(SUPPLIED DATA begins)

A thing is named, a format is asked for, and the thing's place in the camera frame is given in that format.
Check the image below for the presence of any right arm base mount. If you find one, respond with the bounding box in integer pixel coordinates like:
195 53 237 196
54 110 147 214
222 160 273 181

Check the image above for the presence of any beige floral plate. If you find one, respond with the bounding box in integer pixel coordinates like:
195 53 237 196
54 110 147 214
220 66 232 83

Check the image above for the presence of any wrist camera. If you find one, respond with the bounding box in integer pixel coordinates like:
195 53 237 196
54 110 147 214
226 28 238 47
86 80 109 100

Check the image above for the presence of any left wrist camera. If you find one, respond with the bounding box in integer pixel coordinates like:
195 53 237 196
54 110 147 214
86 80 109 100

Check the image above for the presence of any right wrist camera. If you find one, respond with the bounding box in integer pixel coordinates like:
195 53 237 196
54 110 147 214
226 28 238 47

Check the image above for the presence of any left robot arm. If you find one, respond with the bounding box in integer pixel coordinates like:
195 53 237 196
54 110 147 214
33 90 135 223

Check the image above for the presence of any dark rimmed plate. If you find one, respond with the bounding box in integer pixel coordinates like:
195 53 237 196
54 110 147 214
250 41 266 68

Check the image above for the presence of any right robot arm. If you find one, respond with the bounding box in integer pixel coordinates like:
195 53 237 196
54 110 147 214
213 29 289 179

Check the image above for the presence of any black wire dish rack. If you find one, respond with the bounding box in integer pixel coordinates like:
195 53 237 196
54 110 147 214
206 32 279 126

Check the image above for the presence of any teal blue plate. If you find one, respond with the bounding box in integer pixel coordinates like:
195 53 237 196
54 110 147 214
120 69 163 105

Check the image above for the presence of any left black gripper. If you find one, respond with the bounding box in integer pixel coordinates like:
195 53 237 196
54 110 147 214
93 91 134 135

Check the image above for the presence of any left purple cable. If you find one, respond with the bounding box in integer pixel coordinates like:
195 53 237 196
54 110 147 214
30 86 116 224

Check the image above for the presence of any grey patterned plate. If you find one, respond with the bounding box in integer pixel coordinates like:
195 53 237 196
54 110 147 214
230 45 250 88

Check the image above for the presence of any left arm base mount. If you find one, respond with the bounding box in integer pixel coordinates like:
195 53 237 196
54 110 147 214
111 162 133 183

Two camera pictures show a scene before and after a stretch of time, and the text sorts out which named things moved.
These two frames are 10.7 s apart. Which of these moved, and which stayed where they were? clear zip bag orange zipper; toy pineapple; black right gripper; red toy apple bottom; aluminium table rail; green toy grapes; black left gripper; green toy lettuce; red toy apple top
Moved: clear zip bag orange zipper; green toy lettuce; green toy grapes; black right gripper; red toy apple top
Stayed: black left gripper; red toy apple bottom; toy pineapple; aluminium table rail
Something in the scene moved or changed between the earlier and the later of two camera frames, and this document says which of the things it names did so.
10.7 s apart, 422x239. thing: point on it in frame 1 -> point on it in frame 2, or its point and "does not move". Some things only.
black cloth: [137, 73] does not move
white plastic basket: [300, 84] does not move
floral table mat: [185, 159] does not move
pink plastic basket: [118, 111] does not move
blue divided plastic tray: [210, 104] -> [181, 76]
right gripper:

(SUPPLIED DATA ends)

▶ [YOUR OBJECTIVE]:
Reproduce the lines of the entries above from the one with "Check the image above for the presence of any beige" to the one with "Check the image above for the presence of any left robot", both included, exactly and without any other line.

▶ [ANSWER TO THE PROBLEM]:
Check the image above for the presence of any beige floral plate. If you find one, respond with the bounding box in integer pixel coordinates like:
195 53 237 196
54 110 147 214
220 66 232 83

Check the image above for the presence of any wrist camera. If you find one, respond with the bounding box in integer pixel coordinates like:
195 53 237 196
54 110 147 214
226 28 238 47
86 80 109 100

Check the image above for the presence of any left wrist camera. If you find one, respond with the bounding box in integer pixel coordinates like:
195 53 237 196
54 110 147 214
86 80 109 100

Check the image above for the presence of any right wrist camera. If you find one, respond with the bounding box in integer pixel coordinates like:
195 53 237 196
54 110 147 214
226 28 238 47

Check the image above for the presence of any left robot arm. If you find one, respond with the bounding box in integer pixel coordinates like:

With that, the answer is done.